Any baking enthusiast will love to try Mary Berry’s impressive and gorgeous red velvet cake.
On the outside, there’s lovely buttercream icing and chocolate truffles, but once somebody slices into the cake, an exuberant red reveals itself.
As with any Mary Berry bake, the red velvet cake is destined to be moist, tasty and moreish.
Taking a bit of time to prepare, this is the ideal treat to make when you have a little bit of time on your hands.
Here’s how to recreate Mary Berry’s delicious red velvet cake with her top-notch recipe.
Red velvet cake
- Serves: eight people
- Prep: 30 mins to 1 hour
- Bakes in: 10 to 30 mins
Ingredients
For the red velvet cake
- Butter, for greasing
- 250g plain flour
- One tbsp cocoa powder
- Two tsp baking powder
- 1 tsp bicarbonate of soda
- 250g light muscovado sugar
- 200ml pint buttermilk
- 150ml pint sunflower oil
- Two tsp vanilla extract
- One tbsp red food colouring gel
- Two large eggs
- Eight white chocolate truffle balls, to decorate
For the buttercream icing
- 250g butter, softened
- Two tsp vanilla extract
- 300g icing sugar
- 250g full-fat mascarpone
Method
Preheat the oven to 180C (160C fan/gas four). Grease two 20cm sandwich tins and line the bases with baking paper. Measure the flour, cocoa powder, baking powder, bicarbonate of soda and sugar into a bowl and mix well.
Mix the buttermilk, oil, vanilla, food colouring and 100ml of water in a jug. Add the eggs and whisk until smooth. Pour the wet ingredients into the dry ingredients and whisk until combined (the mixture should be bright red).
Divide the mixture evenly between the two prepared tins and level the surfaces. Bake for about 25 to 30 minutes. Cool in the tins for 10 minutes, then turn out, peel off the paper and leave to cool completely on a wire rack.
To make the buttercream icing
Place the soft butter and vanilla extract in a large bowl and sift in half the icing sugar. Mix with an electric whisk until smooth. Sift in the remaining icing sugar and mix again. Add the mascarpone to the bowl and gently stir with a spatula.
Put a fluted nozzle in a piping bag and spoon about 150g of the buttercream into the bag.
To assemble the cake
Sit one of the sponges on a cake plate and spread one-third of the buttercream over the cake, then sit the other cake on top. Ice the cake by first spreading a thin layer of icing over the whole cake before chilling for 30 minutes.

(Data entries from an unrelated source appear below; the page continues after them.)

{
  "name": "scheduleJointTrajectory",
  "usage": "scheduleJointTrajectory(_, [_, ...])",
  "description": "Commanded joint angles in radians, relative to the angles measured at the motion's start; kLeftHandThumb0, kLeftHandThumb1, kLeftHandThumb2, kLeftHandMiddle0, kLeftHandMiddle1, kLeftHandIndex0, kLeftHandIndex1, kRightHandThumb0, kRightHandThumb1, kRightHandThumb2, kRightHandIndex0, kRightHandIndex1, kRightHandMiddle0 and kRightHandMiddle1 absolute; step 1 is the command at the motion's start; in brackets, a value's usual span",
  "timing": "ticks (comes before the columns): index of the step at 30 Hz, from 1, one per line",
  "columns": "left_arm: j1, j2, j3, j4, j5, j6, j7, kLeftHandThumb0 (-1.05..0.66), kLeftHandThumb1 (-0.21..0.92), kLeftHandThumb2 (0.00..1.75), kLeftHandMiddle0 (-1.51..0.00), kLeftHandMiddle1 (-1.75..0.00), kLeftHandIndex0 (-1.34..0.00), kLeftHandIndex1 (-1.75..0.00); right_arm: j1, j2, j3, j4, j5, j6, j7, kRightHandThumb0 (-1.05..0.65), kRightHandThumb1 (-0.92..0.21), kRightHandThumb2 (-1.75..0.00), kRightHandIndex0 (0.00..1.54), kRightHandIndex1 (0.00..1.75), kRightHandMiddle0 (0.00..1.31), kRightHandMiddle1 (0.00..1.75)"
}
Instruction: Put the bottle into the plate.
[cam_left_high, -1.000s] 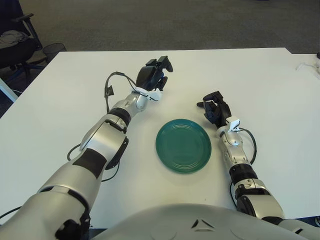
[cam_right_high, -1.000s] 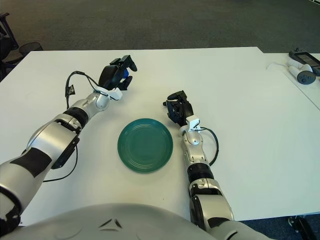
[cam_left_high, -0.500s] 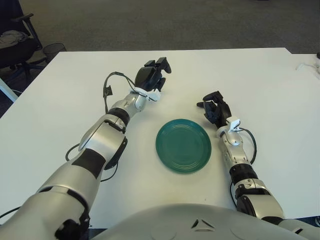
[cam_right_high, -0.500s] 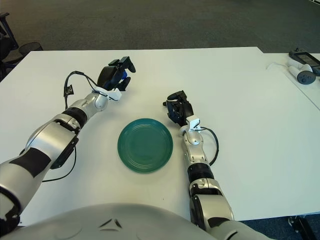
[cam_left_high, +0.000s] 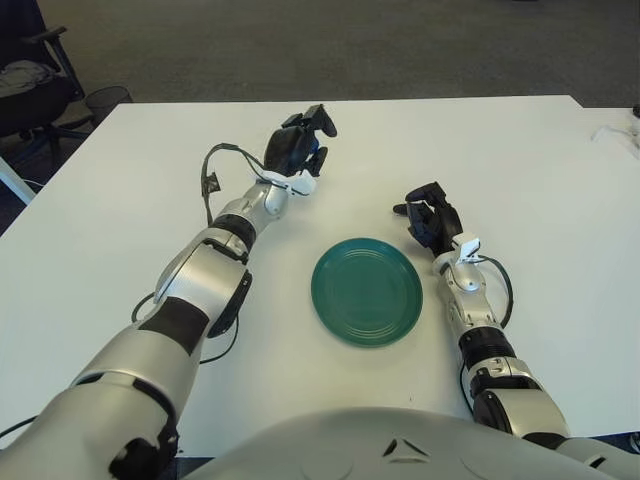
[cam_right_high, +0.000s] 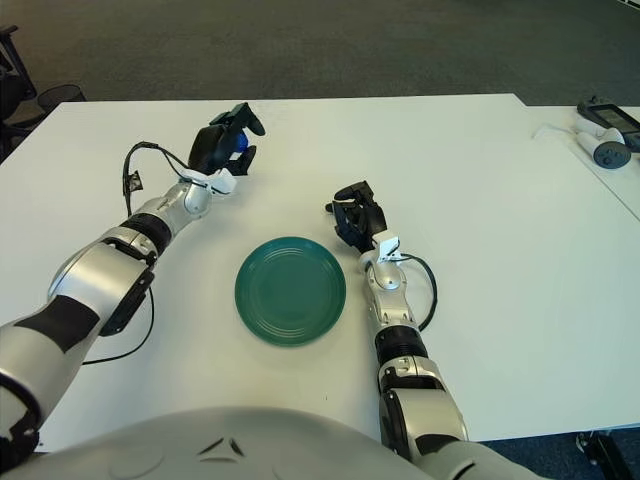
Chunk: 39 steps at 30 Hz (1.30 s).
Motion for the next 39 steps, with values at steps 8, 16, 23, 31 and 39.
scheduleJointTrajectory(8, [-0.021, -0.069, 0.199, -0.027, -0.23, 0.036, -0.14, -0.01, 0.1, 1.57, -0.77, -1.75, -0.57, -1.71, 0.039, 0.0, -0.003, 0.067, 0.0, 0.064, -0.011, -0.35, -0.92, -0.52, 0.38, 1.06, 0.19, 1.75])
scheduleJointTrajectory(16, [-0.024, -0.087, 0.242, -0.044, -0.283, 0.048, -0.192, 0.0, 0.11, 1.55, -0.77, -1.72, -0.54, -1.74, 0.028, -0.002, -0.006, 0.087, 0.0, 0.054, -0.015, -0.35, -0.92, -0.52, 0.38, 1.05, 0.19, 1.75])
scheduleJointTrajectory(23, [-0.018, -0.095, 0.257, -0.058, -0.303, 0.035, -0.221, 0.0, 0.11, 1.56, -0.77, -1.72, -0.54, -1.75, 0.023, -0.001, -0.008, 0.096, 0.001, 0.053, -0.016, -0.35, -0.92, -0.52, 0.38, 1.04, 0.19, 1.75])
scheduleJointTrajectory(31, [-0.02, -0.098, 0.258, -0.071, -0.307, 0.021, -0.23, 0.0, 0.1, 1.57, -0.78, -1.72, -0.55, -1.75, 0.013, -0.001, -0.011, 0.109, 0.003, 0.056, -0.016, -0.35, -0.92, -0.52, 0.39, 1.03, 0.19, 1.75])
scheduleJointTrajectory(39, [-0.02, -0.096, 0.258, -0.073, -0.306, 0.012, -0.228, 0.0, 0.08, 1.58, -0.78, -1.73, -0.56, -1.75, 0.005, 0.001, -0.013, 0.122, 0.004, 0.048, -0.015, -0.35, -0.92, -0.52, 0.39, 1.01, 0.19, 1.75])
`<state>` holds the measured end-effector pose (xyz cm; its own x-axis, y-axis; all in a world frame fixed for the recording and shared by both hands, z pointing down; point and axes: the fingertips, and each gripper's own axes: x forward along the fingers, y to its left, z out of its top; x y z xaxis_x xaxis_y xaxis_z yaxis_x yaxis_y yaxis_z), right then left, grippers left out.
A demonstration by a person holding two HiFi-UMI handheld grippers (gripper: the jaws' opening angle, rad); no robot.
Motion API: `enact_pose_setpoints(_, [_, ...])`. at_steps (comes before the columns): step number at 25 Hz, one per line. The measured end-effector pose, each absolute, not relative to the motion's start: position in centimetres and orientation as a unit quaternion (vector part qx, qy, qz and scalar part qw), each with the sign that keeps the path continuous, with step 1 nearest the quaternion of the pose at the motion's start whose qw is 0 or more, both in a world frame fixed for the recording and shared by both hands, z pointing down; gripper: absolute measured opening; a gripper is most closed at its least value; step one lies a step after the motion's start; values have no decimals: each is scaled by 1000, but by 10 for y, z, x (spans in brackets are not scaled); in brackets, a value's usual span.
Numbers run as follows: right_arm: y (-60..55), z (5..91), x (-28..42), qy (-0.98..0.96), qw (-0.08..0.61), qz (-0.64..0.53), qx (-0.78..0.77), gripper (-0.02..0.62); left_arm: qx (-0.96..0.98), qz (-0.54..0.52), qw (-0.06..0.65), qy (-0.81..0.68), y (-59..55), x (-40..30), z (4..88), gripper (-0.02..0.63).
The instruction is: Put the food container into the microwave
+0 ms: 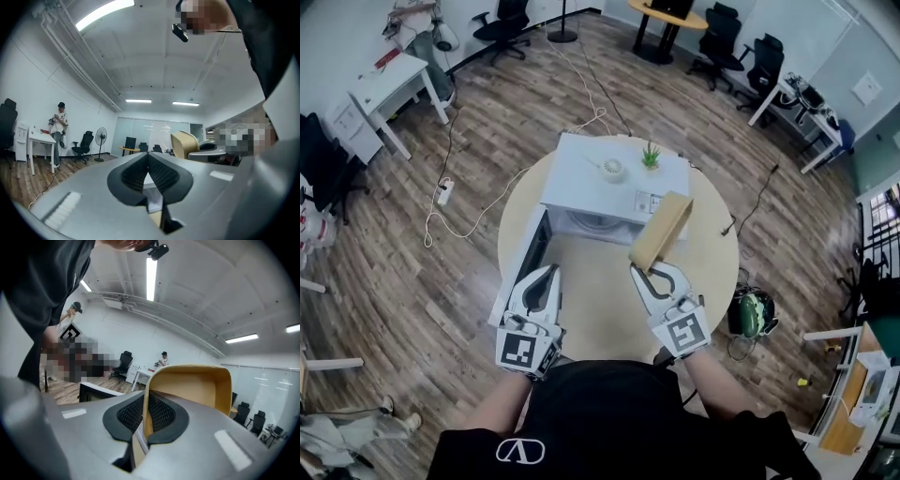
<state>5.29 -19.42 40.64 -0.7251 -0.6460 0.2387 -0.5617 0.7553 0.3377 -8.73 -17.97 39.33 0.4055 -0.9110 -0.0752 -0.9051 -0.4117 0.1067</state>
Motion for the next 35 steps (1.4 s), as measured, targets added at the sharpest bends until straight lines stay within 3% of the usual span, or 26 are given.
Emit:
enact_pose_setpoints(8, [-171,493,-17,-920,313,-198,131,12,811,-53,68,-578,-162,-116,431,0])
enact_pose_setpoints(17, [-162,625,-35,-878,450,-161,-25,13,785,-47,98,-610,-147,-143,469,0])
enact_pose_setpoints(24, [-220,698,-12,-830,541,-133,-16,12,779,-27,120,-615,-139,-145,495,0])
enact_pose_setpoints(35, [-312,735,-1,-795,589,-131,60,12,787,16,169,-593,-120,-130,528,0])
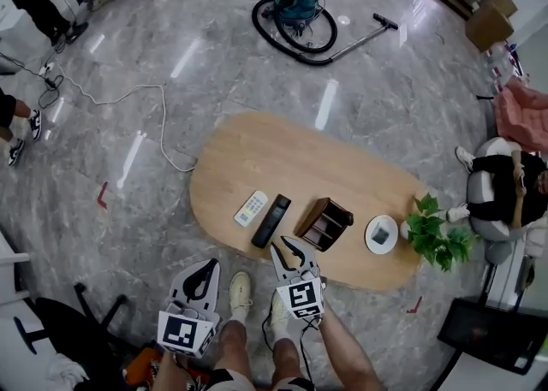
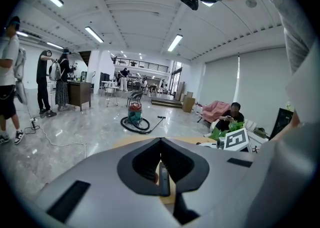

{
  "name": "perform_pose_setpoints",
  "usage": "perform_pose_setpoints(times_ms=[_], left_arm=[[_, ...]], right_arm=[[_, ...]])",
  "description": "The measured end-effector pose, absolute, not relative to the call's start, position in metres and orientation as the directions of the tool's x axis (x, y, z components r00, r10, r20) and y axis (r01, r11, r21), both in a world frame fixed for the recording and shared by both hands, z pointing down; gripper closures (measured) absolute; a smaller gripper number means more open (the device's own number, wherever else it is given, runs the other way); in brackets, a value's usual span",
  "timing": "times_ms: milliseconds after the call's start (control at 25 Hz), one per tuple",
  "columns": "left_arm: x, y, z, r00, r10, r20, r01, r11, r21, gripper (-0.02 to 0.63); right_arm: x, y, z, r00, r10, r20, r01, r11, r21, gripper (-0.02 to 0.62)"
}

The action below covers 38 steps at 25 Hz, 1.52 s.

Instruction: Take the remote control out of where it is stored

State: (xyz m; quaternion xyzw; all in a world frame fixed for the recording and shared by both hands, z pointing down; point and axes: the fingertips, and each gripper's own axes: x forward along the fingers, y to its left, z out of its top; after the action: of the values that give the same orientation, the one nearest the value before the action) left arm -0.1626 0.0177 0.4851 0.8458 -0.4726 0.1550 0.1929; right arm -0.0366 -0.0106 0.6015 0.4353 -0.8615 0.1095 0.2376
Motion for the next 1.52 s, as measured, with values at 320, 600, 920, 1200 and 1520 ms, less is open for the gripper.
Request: perform_pose_setpoints(times_ms=[320,600,920,1200,1520], left_arm=[[-0.156,0.019,0.444,0.508,-0.759,0.408,-0.858,-0.487,0.162,0.6],[-0.152,0.023,0.393,0.508,-0.777,0.372,-0.856,-0.505,0.113,0.6],[-0.138,0.046,0.354,0.503,-0.795,0.338,-0.857,-0.509,0.078,0.6],[-0.13,0.073,0.318,0.506,-0.805,0.31,-0.854,-0.517,0.053,0.6],[-0.124,0.102,0.277,0.501,-0.821,0.275,-0.857,-0.515,0.023,0.6]], right_arm=[[-0.017,-0.01,0.541,-0.469,-0.754,0.46,-0.844,0.537,0.019,0.571],[-0.001,-0.001,0.474,-0.459,-0.794,0.397,-0.865,0.501,0.003,0.588],[0.014,0.03,0.409,-0.475,-0.819,0.323,-0.865,0.502,0.001,0.588],[0.038,0.052,0.362,-0.44,-0.856,0.272,-0.89,0.456,-0.002,0.588],[0.057,0.083,0.316,-0.413,-0.881,0.231,-0.905,0.425,0.004,0.588]])
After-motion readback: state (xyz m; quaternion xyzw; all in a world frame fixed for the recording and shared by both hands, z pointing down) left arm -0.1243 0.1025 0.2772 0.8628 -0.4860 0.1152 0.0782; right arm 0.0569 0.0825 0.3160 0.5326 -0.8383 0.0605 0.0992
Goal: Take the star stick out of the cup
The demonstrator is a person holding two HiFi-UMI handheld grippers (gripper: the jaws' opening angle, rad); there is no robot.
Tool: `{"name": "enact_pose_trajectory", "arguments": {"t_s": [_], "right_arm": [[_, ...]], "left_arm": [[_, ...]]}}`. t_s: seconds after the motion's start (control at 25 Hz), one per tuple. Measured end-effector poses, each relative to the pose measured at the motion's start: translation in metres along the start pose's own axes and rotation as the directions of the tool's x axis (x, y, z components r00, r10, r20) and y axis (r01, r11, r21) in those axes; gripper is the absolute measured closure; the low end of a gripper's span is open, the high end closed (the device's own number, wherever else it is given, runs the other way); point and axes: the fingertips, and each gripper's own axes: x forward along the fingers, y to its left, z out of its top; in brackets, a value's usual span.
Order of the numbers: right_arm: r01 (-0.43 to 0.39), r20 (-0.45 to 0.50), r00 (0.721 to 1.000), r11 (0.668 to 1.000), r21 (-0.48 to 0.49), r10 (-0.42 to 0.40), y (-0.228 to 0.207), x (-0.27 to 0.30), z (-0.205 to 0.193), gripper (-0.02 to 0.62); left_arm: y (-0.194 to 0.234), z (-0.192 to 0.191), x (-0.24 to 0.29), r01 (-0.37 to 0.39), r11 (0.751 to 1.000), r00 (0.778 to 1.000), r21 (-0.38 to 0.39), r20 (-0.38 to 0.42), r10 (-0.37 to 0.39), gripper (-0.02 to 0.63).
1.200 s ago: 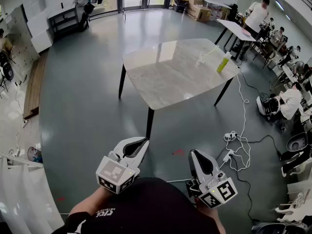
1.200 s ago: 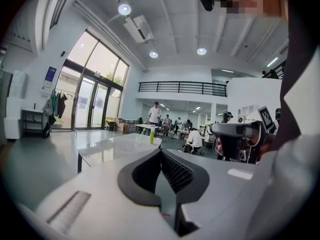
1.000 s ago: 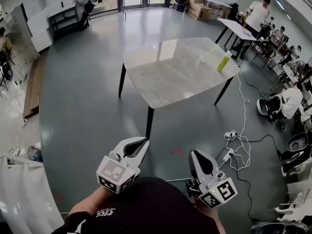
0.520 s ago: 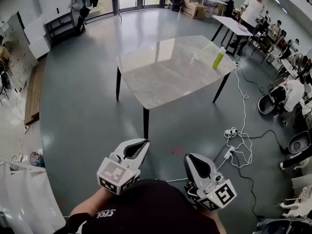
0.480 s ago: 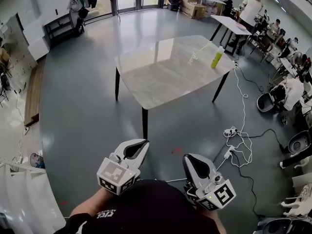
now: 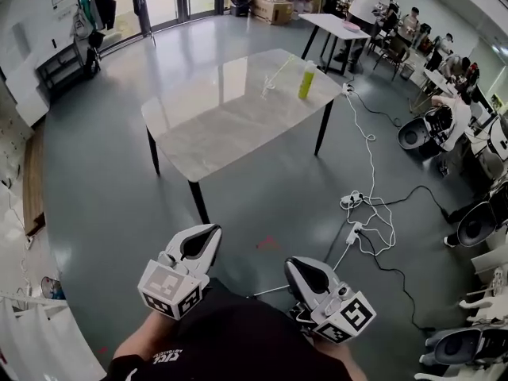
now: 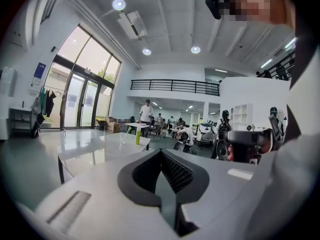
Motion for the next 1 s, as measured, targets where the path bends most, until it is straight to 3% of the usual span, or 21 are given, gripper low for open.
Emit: {"name": "enact_pose_trajectory", "arguments": {"t_s": [0.16, 0.48, 0.76, 1.0], "right_arm": [[0.052, -0.004, 0.999, 0.998, 0.023, -0.052, -0.024, -0.014, 0.0, 0.584], [0.073, -0.009, 0.997, 0.997, 0.036, -0.073, -0.062, 0.003, 0.006, 0.584], [0.072, -0.057, 0.996, 0.997, 0.026, -0.07, -0.113, 0.06, 0.016, 0.584], [0.062, -0.066, 0.996, 0.998, 0.02, -0.061, -0.153, 0.128, 0.039, 0.584]], "left_arm": [[-0.016, -0.006, 0.017, 0.031, 1.0, 0.999, -0.002, -0.028, -0.031, 0.604], [-0.017, -0.017, 0.058, 0.078, 0.997, 0.995, -0.029, -0.064, -0.08, 0.604], [0.026, -0.012, 0.121, 0.092, 0.994, 0.993, -0.063, -0.072, -0.097, 0.604], [0.073, 0.016, 0.174, 0.123, 0.991, 0.99, -0.058, -0.06, -0.127, 0.603]]}}
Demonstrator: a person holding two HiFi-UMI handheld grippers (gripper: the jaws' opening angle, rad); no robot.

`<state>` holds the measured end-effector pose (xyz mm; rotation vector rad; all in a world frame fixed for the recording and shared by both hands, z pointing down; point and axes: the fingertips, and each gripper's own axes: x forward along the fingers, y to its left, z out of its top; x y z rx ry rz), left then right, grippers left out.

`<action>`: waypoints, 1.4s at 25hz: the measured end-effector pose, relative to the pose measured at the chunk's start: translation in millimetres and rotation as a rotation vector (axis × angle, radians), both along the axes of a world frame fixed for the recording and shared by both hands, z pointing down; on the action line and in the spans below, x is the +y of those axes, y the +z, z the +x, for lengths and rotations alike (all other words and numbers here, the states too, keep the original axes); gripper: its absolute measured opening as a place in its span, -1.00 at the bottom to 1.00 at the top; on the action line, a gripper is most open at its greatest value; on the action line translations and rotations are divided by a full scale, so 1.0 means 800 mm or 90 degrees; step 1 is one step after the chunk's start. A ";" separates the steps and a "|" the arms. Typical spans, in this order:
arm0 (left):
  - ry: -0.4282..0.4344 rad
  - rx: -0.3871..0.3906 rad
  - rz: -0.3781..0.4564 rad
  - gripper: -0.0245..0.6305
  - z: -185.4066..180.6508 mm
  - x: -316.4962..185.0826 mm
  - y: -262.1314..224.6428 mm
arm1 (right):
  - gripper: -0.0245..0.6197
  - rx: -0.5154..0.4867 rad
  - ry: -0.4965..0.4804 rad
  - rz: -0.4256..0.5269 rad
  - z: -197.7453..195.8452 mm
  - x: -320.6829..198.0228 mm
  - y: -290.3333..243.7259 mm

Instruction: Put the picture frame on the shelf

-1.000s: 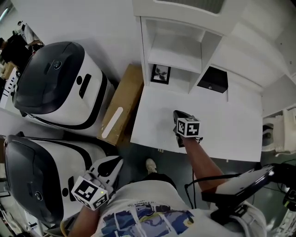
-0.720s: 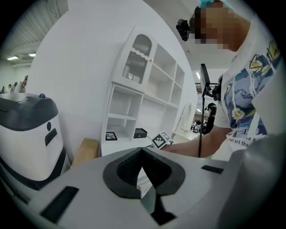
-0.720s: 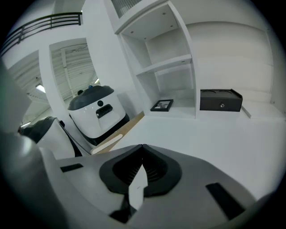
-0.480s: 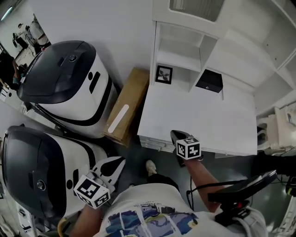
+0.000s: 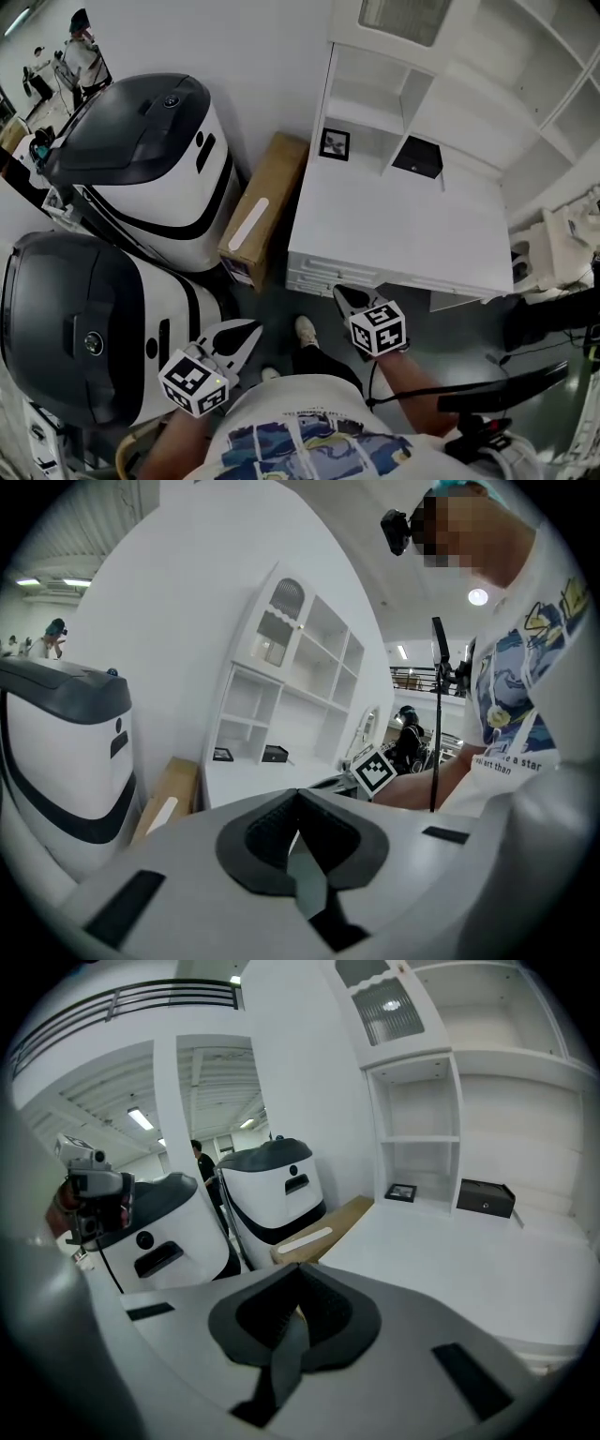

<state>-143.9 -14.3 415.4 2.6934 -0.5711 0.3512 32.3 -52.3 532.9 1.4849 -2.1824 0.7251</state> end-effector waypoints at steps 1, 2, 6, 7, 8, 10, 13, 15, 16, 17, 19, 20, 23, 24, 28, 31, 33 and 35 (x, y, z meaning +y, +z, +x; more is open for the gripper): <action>0.004 0.000 -0.001 -0.89 -0.004 0.007 0.001 | -0.85 0.003 -0.003 0.004 -0.008 0.009 -0.004; 0.008 0.000 -0.003 -0.89 -0.009 0.013 0.003 | -0.85 0.007 -0.005 0.007 -0.015 0.018 -0.007; 0.021 0.004 -0.014 -0.89 -0.023 0.038 0.010 | -0.85 0.017 -0.005 0.013 -0.035 0.052 -0.016; 0.025 0.005 -0.015 -0.89 -0.025 0.044 0.011 | -0.85 0.018 -0.003 0.013 -0.038 0.060 -0.017; 0.029 0.005 -0.016 -0.89 -0.028 0.048 0.012 | -0.85 0.021 -0.002 0.013 -0.041 0.067 -0.018; 0.032 0.005 -0.015 -0.89 -0.033 0.056 0.013 | -0.85 0.024 -0.001 0.013 -0.047 0.079 -0.020; 0.031 0.006 -0.013 -0.89 -0.042 0.064 0.014 | -0.85 0.028 -0.008 0.015 -0.060 0.092 -0.021; 0.029 0.008 -0.010 -0.89 -0.047 0.068 0.014 | -0.85 0.034 -0.017 0.020 -0.070 0.097 -0.023; 0.028 0.009 -0.009 -0.89 -0.049 0.071 0.014 | -0.85 0.037 -0.022 0.023 -0.075 0.099 -0.024; 0.027 0.009 -0.010 -0.89 -0.052 0.074 0.015 | -0.85 0.040 -0.027 0.026 -0.079 0.101 -0.026; 0.026 0.009 -0.011 -0.89 -0.056 0.079 0.017 | -0.85 0.045 -0.037 0.031 -0.088 0.105 -0.029; 0.025 0.009 -0.011 -0.89 -0.058 0.081 0.018 | -0.85 0.047 -0.040 0.033 -0.091 0.106 -0.030; 0.023 0.012 -0.010 -0.89 -0.065 0.086 0.019 | -0.85 0.048 -0.046 0.038 -0.099 0.110 -0.033; 0.021 0.012 -0.010 -0.89 -0.068 0.086 0.019 | -0.85 0.049 -0.048 0.039 -0.102 0.110 -0.034; 0.010 0.012 -0.008 -0.89 -0.077 0.087 0.018 | -0.85 0.054 -0.062 0.046 -0.111 0.108 -0.039; 0.006 0.011 -0.014 -0.89 -0.081 0.090 0.020 | -0.85 0.056 -0.067 0.047 -0.117 0.111 -0.041; 0.006 0.011 -0.016 -0.89 -0.081 0.091 0.019 | -0.85 0.056 -0.069 0.047 -0.119 0.111 -0.043; 0.008 0.010 -0.015 -0.89 -0.082 0.092 0.020 | -0.85 0.055 -0.072 0.047 -0.121 0.111 -0.042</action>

Pile the remaining icing from the bowl on top and spread it with a palette knife over the top and around the edges to completely cover the cake (make sure that the icing is smooth around the edges before starting to create lines up the sides). Make wide lines up the sides and swirl the top.
Use the reserved buttercream in the piping bag to pipe a rope design around the edge of the top of the cake. To do this, start at the edge of the cake and pipe continuous swirls of icing overlapping each swirl as you pipe around the edge of the cake. Decorate with the chocolate truffles to finish.